Menu
Amazon EMR
Amazon EMR Release Guide

Create a Cluster With JupyterHub

You can create an Amazon EMR cluster with JupyterHub using the AWS Management Console, AWS Command Line Interface, or the Amazon EMR API. Ensure that the cluster is not created with the option to terminate automatically after completing steps (--auto-terminate option in the AWS CLI). Also, make sure that administrators and notebook users can access the key pair that you use when you create the cluster. For more information, see Use a Key Pair for SSH Credentials in the Amazon EMR Management Guide.

Create a Cluster With JupyterHub Using the Console

Use the following procedure to create a cluster with JupyterHub installed using Advanced Options in the Amazon EMR console.

To create an Amazon EMR cluster with JupyterHub installed using the Amazon EMR console

  1. Open the Amazon EMR console at https://console.aws.amazon.com/elasticmapreduce/.

  2. Choose Create cluster, Go to advanced options.

  3. Under Software Configuration:

    • For Release, select emr-5.14.0, and choose JupyterHub.

    • If you use Spark, to use the AWS Glue Data Catalog as the metastore for Spark SQL, select Use for Hive table metadata.

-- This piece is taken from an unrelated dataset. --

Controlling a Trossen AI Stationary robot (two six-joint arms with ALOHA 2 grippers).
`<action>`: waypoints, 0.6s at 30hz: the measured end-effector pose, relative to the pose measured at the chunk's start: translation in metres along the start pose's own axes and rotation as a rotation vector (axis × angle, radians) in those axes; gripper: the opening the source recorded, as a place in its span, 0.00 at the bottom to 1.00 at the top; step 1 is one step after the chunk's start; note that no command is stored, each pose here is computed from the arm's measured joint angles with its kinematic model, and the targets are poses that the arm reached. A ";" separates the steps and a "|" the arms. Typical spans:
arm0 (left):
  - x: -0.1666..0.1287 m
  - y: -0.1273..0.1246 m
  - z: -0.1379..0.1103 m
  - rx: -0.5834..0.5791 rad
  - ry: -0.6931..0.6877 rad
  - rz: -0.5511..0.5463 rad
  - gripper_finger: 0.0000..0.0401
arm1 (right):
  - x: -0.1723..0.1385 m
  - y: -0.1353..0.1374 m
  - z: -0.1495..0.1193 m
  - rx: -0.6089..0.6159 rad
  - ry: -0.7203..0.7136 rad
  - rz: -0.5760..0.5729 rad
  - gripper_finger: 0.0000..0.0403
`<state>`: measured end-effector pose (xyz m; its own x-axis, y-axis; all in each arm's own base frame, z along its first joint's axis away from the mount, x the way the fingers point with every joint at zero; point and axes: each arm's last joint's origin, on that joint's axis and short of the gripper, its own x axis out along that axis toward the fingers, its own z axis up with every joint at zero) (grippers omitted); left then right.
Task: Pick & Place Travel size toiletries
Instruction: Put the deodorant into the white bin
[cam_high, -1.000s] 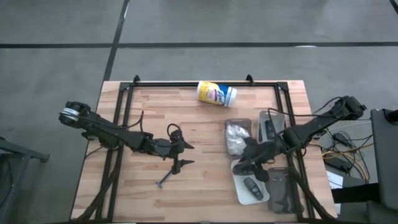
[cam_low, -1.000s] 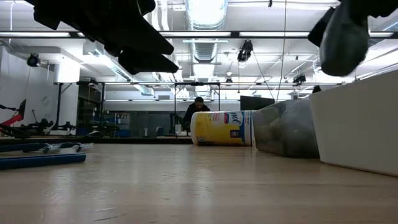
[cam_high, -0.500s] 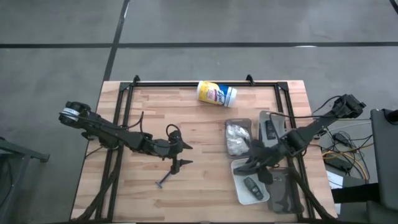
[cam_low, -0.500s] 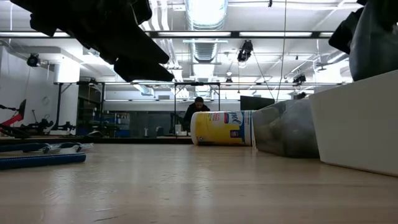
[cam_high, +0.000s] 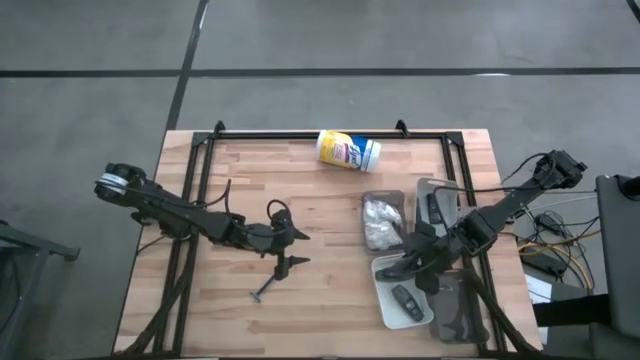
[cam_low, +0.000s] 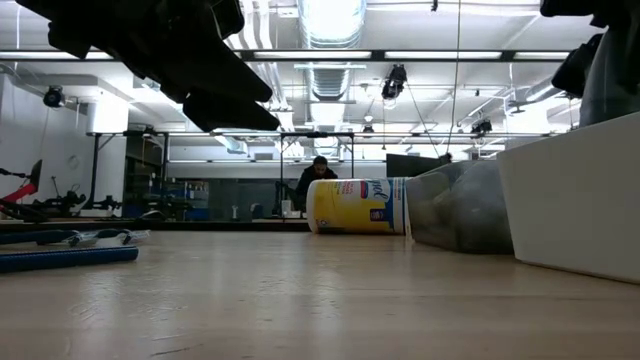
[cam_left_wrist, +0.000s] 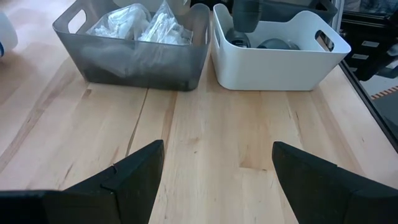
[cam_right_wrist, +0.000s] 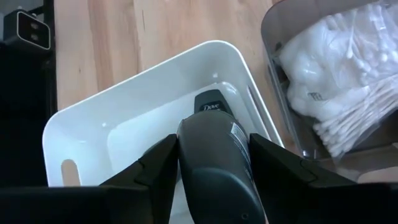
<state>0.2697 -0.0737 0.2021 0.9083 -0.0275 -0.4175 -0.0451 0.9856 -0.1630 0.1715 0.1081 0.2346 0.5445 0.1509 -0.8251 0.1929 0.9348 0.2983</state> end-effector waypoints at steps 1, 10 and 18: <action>0.000 0.000 0.000 0.000 0.000 0.000 0.75 | 0.000 0.000 0.000 0.000 -0.002 -0.003 0.43; 0.000 0.000 0.001 -0.008 -0.008 -0.001 0.75 | 0.007 0.005 0.002 0.019 -0.025 0.016 0.44; 0.000 0.000 0.001 -0.009 -0.013 -0.001 0.75 | 0.023 0.009 -0.004 -0.006 0.014 -0.010 0.43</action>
<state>0.2703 -0.0737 0.2033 0.9137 -0.0262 -0.4056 -0.0477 0.9841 -0.1711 0.1824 0.1213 0.2167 0.5309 0.1465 -0.8347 0.1935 0.9380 0.2877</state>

For more information, see Using the AWS Glue Data Catalog as the Metastore for Spark SQL.

    • For Edit software settings choose Enter configuration and specify values, or choose Load JSON from S3 and specify a JSON configuration file. For more information, see Configuring JupyterHub.

  4. Under Add steps (optional) configure steps to run when the cluster is created, make sure that Auto-terminate cluster after the last step is completed is not selected, and choose Next.

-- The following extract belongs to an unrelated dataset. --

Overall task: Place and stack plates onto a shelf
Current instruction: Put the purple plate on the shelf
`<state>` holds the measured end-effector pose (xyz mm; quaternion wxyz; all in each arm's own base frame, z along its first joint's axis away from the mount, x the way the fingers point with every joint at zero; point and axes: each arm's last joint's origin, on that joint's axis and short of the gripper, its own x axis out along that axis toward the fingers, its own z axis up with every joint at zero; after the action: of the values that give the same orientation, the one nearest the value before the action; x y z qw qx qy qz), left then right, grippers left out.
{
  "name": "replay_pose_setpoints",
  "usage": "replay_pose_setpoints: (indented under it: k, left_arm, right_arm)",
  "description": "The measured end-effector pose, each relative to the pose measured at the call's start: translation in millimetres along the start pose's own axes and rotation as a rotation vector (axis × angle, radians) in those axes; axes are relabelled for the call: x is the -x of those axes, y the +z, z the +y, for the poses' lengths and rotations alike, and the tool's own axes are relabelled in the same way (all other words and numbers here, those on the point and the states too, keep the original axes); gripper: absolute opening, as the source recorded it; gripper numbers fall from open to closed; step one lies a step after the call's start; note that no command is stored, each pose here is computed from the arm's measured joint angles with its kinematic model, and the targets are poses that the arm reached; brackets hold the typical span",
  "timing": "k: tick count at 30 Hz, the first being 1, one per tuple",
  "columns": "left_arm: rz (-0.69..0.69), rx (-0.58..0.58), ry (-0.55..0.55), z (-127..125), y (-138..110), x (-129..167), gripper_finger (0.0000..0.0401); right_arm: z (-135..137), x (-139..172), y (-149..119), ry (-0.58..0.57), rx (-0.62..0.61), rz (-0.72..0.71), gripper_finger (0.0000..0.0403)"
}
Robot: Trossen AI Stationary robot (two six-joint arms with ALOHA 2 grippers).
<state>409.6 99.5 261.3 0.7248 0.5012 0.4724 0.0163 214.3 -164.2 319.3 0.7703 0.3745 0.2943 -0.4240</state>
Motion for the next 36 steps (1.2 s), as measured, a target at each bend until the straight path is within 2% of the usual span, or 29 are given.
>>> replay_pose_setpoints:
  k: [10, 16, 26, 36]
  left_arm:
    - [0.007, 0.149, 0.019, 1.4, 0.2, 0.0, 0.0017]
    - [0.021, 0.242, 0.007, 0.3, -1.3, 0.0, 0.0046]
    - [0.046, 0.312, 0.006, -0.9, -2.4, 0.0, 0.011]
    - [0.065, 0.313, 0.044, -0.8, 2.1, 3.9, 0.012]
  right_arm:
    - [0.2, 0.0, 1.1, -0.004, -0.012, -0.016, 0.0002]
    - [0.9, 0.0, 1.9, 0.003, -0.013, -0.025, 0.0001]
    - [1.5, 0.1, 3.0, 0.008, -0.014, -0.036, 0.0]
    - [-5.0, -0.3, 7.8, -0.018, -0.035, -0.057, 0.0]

  5. Choose Hardware Configuration options, Next. For more information, see Configure Cluster Hardware and Networking in the Amazon EMR Management Guide.

  6. Choose options for General Cluster Settings, Next.

  7. Choose Security Options, specifying a key pair, and choose Create Cluster.

Create a Cluster With JupyterHub Using the AWS CLI

To launch a cluster with JupyterHub, use the aws emr create-cluster command and, for the --applications option, specify Name=JupyterHub. The following example launches a JupyterHub cluster on Amazon EMR with two EC2 instances (one master and one core instance). Also, debugging is enabled, with logs stored in the Amazon S3 location as specified by --log-uri. The specified key pair provides access to Amazon EC2 instances in the cluster.

Note

Linux line continuation characters (\) are included for readability. They can be removed or used in Linux commands. For Windows, remove them or replace with a caret (^).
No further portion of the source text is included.